**Your goal**
Give again the lines of the data from its first line through the line with "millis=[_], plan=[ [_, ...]". Change nothing.

Collected data entries:

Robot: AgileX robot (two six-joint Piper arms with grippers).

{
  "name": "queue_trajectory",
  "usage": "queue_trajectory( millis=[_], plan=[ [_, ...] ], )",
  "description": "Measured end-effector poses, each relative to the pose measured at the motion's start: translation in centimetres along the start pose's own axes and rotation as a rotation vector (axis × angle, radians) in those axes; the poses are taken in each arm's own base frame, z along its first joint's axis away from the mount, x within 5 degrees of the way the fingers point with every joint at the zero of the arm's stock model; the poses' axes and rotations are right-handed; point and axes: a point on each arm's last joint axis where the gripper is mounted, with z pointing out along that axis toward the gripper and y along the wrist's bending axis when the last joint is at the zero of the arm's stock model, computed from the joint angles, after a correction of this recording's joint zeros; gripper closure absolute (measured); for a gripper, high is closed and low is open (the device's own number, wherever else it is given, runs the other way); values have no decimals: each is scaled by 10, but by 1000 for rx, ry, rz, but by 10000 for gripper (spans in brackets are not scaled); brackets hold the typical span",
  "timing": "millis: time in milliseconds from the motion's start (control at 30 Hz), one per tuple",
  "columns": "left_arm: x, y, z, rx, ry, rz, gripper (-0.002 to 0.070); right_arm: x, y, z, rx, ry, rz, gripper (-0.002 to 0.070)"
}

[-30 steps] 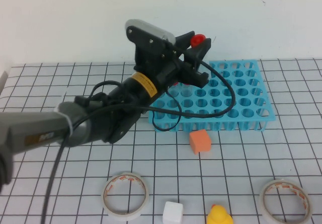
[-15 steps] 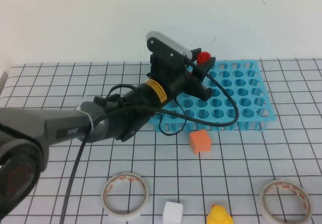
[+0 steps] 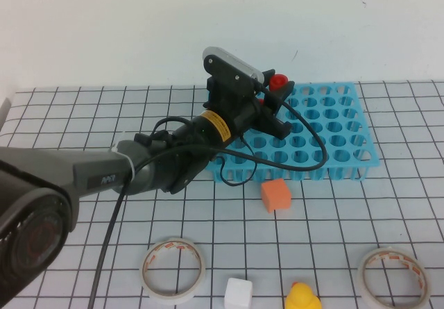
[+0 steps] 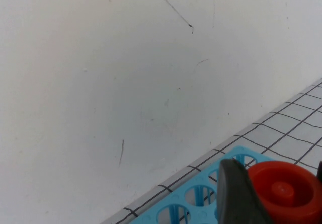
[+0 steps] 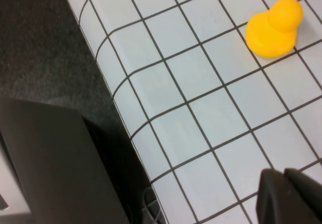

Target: Place the test tubes

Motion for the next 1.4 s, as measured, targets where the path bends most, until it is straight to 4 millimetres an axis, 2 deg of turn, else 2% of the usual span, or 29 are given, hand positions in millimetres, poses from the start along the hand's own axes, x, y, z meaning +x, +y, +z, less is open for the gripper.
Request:
queue_trajectory(
  millis=[1133, 1400],
  plan=[
    [-5, -1, 0, -35, 51, -18, 405, 0, 0, 0, 0, 0, 0, 678],
    [-12, -1, -1, -38, 51, -21, 405, 0, 0, 0, 0, 0, 0, 678]
  ],
)
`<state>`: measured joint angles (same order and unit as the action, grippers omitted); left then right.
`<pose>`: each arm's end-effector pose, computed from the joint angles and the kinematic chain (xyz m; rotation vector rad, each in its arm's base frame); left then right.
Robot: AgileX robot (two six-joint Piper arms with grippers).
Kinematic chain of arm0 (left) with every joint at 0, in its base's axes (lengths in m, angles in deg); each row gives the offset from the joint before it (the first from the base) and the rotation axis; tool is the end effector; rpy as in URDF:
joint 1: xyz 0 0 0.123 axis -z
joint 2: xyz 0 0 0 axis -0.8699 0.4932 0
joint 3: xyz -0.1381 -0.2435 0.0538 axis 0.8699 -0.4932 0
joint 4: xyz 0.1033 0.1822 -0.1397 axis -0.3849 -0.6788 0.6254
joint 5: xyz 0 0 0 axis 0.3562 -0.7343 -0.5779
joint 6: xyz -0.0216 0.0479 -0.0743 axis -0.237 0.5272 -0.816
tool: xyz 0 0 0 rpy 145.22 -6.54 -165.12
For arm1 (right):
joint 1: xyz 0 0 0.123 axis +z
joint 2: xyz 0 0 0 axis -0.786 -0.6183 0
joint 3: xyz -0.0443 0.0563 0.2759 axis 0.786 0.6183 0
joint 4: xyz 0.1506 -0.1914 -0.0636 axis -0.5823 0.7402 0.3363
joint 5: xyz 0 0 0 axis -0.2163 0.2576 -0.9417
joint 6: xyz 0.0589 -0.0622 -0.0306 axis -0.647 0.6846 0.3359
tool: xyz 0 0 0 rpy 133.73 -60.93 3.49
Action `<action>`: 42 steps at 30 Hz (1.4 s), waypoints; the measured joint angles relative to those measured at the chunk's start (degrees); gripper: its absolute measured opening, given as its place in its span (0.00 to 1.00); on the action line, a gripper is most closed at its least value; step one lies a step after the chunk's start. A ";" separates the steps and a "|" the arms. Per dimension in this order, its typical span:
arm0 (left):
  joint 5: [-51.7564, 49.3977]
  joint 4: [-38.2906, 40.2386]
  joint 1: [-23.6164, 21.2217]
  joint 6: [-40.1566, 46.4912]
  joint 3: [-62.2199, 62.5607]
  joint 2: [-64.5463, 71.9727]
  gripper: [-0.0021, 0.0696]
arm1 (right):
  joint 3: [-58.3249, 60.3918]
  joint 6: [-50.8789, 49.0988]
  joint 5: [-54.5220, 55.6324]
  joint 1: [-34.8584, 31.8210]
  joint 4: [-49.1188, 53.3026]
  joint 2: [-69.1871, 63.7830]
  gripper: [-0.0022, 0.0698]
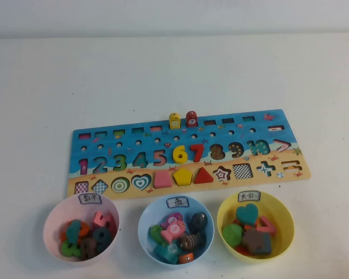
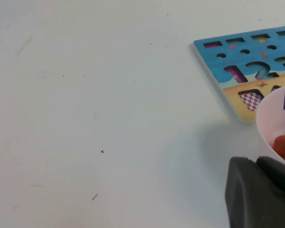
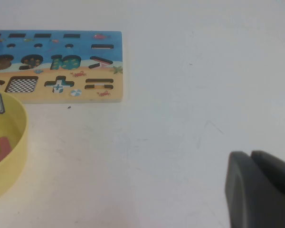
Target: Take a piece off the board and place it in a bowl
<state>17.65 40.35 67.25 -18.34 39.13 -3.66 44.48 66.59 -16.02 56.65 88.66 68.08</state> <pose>0.0528 -0.0020 0.1717 0.0999 1.8666 -0.0220 0.0527 0.0048 0.1721 -0.0646 1.8664 0.0754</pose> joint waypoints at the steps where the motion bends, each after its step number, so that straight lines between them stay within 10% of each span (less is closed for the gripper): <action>1: 0.00 0.00 0.00 0.00 0.00 0.00 0.03 | 0.00 0.00 0.00 0.00 0.00 0.00 0.01; 42: 14.63 15.57 0.00 -17.44 0.00 0.00 0.03 | 0.00 0.00 0.00 0.00 0.00 0.00 0.00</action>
<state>32.28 55.92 67.25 -35.79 39.13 -3.66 44.48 66.59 -16.02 56.65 88.66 68.08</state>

**Answer to the exercise**
Robot: AgileX robot (two six-joint Piper arms with grippers).

{
  "name": "queue_trajectory",
  "usage": "queue_trajectory( millis=[_], plan=[ [_, ...] ], )",

There is nothing further to the answer.